The result is well worth their efforts, however. The book opens with Kaushy explaining how her love of feeding others developed to become the successful business Prashad is today.

'I grew up watching my grandmother, Prem Ma, rise at dawn to start the "big cook" – preparing enormous pots of food for the hundreds of workers on the family farm. She was thrilled by my desire to learn and carefully taught me,' explains Kaushy, who moved to the North of England in 1966 and married Mohan, the man she describes as her soulmate. 'The main thing I took from her was the importance of using the best, freshest ingredients and an understanding that preparing wonderful food is an expression of real love.'

She has passed this belief on to her family who all view food as far more than just fuel.

'A meal is not just something you chew and fill your belly with, it is about so much more: culture, environment and passion, to name just a few,' adds Bobby. 'We are firm believers in the importance of food being prepared and eaten in a non-stressful way to ensure it is fully enjoyed, for instance.'

Great expectations

You'd imagine a visit from Gordon Ramsay would probably be one of the most stressful experiences going, but the family managed to take it in their stride.

'We were excited and worried at the same time,' admits Kaushy. 'Would he think we were good enough or should we be doing things differently?'

It was her husband Mohan, who reassured everyone including their youngest son Mayur and Minal, Bobby's wife and their head chef. After all, Gordon was coming because he had heard great things about the food so it was agreed it would simply be business as usual, TV cameras and all.

At that point the restaurant had been open a decade, set up in 1992 in a converted launderette. It was initially purely a deli, selling traditional Indian snacks and sweets, but the enthusiastic response led to a few chairs and tables being added. Over the years, it grew to be a 45-seater restaurant offering traditional Gujarati and Punjabi vegetarian cuisine. The new 75-seater restaurant is something that has taken two years to come to fruition.

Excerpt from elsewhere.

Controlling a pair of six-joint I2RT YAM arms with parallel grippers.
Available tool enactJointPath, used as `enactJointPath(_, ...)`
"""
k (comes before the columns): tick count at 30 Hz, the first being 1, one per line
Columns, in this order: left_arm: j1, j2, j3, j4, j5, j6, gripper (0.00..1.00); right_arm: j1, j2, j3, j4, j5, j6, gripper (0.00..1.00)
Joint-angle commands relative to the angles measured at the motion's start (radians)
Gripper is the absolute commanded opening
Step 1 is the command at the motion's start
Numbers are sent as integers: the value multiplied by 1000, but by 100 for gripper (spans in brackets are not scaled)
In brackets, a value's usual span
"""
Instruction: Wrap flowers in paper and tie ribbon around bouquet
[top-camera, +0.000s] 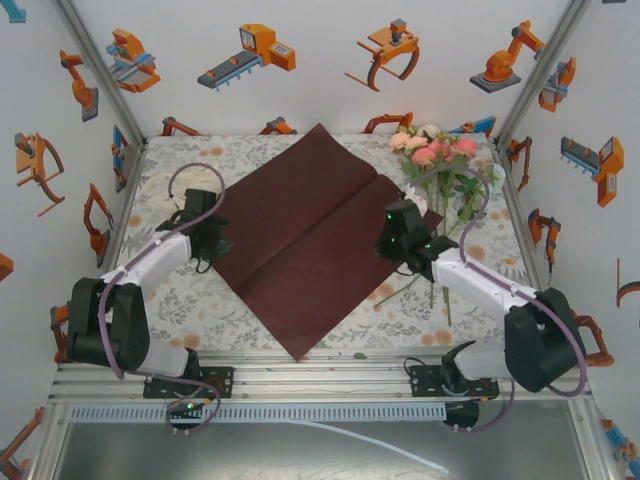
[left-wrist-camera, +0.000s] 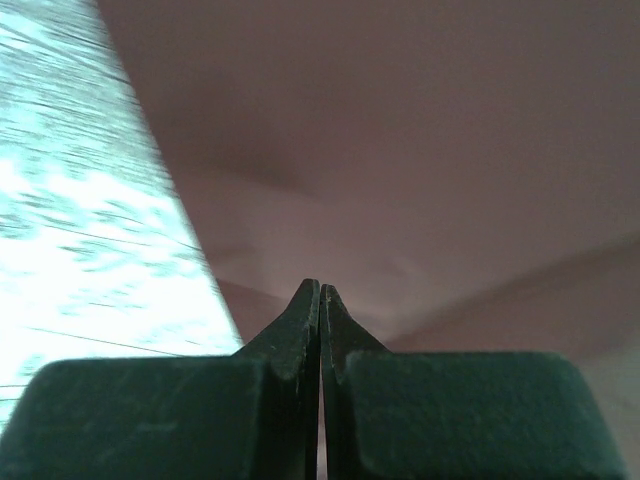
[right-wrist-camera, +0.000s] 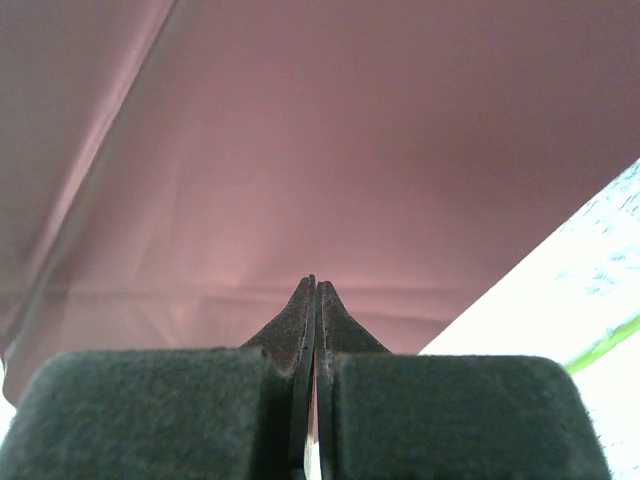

Everything has been carefully considered, including the design and decor which Mayur has played a big part in. The family wanted the surroundings to reflect the food in terms of authenticity, so even the doors have been meticulously sourced to give the feel of an old Rajasthan palace.

'One of the pieces of advice Gordon Ramsay gave us was not to expand too quickly; to take the time to see how things were after the excitement of the TV win had died down,' Bobby explains. 'He advised us to look at every aspect of our operation to make sure we were doing the very best we could in each area, which is what we have done. It is vital to us that what Prashad is all about is not diluted, but opening a larger restaurant definitely feels like the right step at this time.'

There is no doubt that the Patel family have come a long way since their deli days, but their attitude and philosophy remains the same. This is a family who put their all into ensuring customers leave sharing their love of authentic Indian vegetarian cuisine. Whether those customers had expected to or not!